DESCRIPTION OF THE TASK
Lines holding the word "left" in the material below: count them and write the number alone.

---

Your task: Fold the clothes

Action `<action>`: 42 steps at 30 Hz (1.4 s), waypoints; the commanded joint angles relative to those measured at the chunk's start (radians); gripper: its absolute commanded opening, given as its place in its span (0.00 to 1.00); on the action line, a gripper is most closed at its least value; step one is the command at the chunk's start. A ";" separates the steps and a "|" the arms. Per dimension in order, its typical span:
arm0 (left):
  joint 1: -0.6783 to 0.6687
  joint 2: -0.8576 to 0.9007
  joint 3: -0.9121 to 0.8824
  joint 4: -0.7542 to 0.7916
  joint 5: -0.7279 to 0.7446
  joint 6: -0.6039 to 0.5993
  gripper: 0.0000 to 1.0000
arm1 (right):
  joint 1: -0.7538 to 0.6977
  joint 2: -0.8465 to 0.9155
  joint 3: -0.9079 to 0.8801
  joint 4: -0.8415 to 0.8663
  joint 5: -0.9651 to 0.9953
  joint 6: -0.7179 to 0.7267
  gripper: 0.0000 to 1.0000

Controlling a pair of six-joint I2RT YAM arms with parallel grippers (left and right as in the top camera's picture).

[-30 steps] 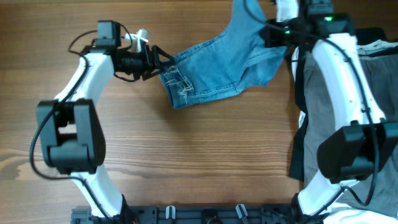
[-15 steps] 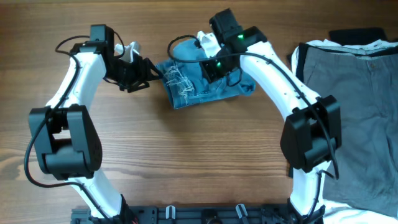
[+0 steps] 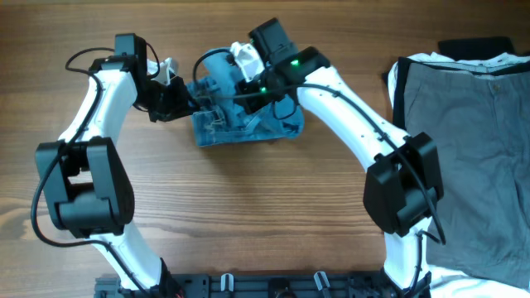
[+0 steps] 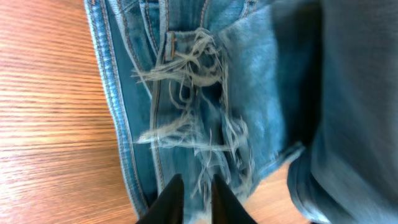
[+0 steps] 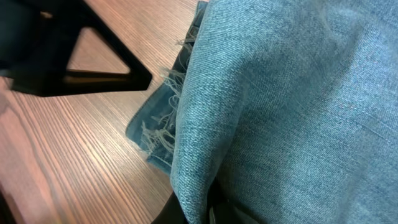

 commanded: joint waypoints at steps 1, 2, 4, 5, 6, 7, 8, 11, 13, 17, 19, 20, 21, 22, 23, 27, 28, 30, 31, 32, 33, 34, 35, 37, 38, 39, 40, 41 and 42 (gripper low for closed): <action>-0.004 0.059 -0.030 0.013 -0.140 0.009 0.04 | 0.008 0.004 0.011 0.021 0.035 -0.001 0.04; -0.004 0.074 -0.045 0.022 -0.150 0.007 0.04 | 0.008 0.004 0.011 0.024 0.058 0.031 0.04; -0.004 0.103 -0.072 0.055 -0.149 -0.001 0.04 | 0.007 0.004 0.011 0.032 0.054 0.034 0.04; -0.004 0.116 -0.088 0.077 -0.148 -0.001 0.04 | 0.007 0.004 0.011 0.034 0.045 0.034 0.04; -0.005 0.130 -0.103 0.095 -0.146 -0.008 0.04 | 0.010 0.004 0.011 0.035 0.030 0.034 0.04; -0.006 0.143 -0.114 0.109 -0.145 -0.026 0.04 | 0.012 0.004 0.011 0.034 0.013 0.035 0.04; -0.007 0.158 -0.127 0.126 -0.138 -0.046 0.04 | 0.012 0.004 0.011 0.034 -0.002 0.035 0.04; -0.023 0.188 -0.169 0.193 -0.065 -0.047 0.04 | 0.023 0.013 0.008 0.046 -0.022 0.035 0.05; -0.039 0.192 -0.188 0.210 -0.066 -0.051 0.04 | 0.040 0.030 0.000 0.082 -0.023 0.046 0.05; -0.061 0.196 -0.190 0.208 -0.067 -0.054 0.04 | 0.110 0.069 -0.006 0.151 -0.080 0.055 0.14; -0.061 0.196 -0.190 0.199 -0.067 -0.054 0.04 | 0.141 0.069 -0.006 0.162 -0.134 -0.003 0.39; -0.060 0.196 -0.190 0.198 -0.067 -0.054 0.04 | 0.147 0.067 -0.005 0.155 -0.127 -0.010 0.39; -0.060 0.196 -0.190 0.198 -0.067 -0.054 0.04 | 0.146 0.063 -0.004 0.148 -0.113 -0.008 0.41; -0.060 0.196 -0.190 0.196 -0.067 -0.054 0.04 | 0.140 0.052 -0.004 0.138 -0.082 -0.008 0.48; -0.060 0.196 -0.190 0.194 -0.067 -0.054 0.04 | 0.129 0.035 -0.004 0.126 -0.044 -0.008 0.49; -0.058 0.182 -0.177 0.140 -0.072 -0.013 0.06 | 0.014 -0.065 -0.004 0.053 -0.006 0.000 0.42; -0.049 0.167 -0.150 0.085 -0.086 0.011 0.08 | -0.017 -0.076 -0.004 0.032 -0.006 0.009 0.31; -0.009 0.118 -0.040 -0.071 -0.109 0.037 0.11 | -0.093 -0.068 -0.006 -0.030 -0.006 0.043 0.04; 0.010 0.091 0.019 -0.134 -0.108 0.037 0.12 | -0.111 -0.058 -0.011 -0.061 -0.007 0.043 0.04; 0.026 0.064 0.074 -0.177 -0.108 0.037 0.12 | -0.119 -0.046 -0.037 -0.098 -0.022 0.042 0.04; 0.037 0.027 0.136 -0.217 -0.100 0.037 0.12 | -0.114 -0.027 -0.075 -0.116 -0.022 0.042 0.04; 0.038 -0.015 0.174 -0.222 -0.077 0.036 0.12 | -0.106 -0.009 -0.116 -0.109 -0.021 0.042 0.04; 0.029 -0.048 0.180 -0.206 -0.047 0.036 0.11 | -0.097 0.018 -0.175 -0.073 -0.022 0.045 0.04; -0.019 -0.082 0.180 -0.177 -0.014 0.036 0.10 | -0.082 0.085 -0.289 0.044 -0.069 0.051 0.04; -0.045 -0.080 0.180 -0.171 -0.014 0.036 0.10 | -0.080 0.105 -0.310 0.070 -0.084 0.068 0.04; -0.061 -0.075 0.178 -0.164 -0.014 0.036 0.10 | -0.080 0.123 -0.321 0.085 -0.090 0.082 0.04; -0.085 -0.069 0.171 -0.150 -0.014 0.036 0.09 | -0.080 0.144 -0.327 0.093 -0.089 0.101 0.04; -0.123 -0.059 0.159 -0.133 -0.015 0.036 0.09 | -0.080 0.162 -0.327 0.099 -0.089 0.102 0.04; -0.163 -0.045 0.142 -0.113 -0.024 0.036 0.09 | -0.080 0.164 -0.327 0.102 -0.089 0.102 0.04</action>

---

SOLUTION TO THIS TASK
2